En menores de 10 años, a través de interrogatorios no dirigidos y técnicas específicas, el especialista pretende saber si el o la menor poseen conocimientos específicos acerca de la anatomía y fisiología sexual que a su edad no debería tener, que no se lee comúnmente en la literatura popular o que no forma parte del conocimiento popular oral; ejemplos:

a) La forma en tres dimensiones del pene erecto, generalmente los menores ven penes dibujados en las paredes de los baños públicos o penes flácidos o cortados transversalmente en los libros de biología, pero no poseen una clara imagen del pene en erección en tres dimensiones.

b) Cuando el protagonista eyacula en el encima del cuerpo del o la menor, se indaga acerca de la temperatura del semen al hacer contacto con el cuerpo.

c) En aquellos caso en los que el victimario eyacula dentro de la boca de la víctima se interroga acerca del sabor u olor del semen.

d) Además de color y consistencia del semen, se pesquisa acerca de la cantidad de material expulsado.

e) Otro indicio, es cuando el menor nos demuestra como pulsaba “su cosa”. (Gracias a la arteria dorsal del pene).

f) Cuando al menor se le obliga a tocar el pene en erección, se interroga acerca de la consistencia al tacto de este.

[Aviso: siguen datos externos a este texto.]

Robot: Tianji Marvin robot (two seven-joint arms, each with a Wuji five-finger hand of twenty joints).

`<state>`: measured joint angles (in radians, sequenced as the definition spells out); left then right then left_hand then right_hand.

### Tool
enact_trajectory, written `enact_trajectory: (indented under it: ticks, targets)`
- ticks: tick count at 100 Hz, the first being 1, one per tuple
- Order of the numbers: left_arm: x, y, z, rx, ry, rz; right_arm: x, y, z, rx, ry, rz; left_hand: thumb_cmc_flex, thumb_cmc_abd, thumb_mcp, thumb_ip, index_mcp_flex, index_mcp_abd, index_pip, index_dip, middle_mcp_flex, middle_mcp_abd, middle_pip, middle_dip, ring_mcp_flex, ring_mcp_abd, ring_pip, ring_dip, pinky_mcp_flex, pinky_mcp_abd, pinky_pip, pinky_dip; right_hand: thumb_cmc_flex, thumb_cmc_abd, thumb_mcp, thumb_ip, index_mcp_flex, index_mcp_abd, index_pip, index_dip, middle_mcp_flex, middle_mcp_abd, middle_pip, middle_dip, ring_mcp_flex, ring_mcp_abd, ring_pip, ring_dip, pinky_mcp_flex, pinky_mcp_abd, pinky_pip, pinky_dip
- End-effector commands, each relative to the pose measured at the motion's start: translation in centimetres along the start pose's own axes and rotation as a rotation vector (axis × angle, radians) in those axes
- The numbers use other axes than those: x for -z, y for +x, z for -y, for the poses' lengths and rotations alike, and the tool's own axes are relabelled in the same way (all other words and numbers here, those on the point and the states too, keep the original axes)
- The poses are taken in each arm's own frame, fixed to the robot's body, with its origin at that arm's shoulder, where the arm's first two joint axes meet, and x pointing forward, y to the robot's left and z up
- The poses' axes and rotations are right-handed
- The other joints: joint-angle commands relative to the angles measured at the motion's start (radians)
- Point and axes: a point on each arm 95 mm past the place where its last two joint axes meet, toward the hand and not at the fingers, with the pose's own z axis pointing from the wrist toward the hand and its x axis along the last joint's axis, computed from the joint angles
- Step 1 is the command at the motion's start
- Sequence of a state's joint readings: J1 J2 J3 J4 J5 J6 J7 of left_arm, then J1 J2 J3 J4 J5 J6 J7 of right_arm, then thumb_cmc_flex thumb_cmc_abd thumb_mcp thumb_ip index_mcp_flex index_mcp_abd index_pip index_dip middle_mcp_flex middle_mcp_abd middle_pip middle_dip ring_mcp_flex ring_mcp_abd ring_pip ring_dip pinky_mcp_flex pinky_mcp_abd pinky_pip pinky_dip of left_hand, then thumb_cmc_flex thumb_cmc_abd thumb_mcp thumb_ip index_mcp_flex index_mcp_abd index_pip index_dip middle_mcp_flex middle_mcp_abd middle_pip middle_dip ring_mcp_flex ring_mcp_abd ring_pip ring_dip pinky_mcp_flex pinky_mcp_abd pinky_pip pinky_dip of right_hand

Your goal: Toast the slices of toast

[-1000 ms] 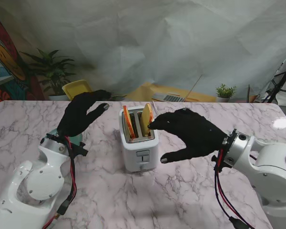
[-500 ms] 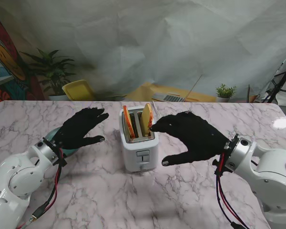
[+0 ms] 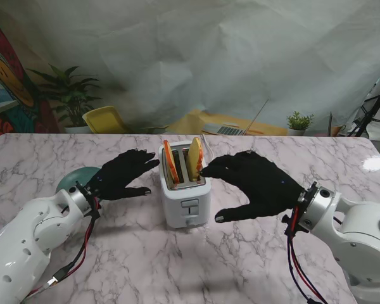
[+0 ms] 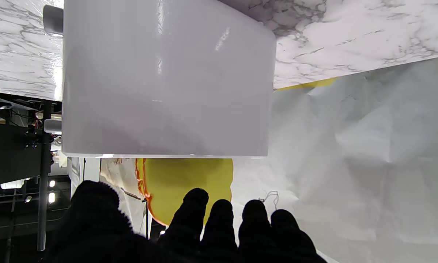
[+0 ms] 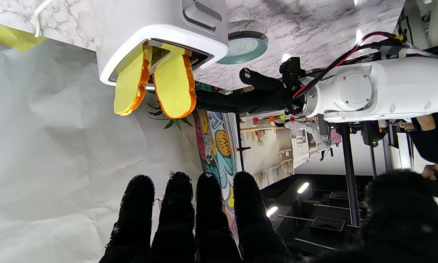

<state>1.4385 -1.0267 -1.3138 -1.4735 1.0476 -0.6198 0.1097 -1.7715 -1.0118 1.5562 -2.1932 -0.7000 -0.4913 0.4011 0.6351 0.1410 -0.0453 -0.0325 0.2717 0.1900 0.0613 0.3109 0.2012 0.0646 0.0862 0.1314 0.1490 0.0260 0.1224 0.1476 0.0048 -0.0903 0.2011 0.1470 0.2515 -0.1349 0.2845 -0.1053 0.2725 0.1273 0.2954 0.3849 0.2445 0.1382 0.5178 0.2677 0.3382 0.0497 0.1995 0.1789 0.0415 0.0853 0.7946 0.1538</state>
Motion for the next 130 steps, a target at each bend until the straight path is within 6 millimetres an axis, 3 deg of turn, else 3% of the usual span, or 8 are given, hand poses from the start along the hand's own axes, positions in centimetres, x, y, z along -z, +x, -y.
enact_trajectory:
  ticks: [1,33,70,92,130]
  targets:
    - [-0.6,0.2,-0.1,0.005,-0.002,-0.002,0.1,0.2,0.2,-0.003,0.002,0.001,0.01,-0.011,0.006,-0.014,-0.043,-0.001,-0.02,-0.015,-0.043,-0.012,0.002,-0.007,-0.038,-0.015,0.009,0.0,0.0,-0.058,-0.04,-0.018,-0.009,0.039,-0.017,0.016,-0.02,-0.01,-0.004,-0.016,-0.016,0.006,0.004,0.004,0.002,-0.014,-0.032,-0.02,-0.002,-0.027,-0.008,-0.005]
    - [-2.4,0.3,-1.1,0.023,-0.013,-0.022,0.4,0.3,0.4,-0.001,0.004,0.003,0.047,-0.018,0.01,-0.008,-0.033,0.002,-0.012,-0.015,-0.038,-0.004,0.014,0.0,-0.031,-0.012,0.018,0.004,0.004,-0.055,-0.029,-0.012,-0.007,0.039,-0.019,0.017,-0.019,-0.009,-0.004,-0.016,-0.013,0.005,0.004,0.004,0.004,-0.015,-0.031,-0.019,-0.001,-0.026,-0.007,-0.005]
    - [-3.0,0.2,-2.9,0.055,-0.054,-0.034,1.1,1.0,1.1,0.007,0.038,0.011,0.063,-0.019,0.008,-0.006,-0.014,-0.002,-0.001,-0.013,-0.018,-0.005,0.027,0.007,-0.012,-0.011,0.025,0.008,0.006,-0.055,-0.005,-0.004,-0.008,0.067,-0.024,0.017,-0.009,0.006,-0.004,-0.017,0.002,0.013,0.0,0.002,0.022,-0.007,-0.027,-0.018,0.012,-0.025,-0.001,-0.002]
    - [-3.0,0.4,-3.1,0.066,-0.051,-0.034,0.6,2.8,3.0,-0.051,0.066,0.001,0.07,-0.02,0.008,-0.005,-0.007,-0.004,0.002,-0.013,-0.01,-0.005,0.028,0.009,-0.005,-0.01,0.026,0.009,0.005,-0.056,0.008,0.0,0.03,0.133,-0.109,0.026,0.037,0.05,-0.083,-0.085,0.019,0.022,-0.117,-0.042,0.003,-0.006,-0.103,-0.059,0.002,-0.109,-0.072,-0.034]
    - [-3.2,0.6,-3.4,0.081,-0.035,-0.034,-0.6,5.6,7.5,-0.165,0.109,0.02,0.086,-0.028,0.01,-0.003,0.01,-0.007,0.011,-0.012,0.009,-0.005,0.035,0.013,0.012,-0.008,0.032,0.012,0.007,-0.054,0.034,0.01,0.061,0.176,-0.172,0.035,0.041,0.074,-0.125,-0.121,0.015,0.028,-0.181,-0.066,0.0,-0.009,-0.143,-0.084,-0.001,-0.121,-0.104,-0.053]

Estos y otros más específicos, son conocimientos que un menor de 10 años no debería poseer; de igual forma algunos no se leen regularmente en los libros comunes, así como tampoco pertenecen a la cultura popular oral del profano; por eso cuando un o una menor posee este tipo de conocimiento el Especialista y el Administrador de Justicia pueden tener la certeza de que este ha tenido experiencia sexual directa, pues este tipo de conocimiento no se inventa ni se “siembra”. Le toca, entonces al Derecho deslindar la responsabilidad legal del caso.


Bibliografía

1. - Código Penal de la República de Panamá. Editorial Miazrachi &Pujol, S. A.

2. - Código Judicial de la República de Panamá. Editorial Miazrachi &Pujol, S. A.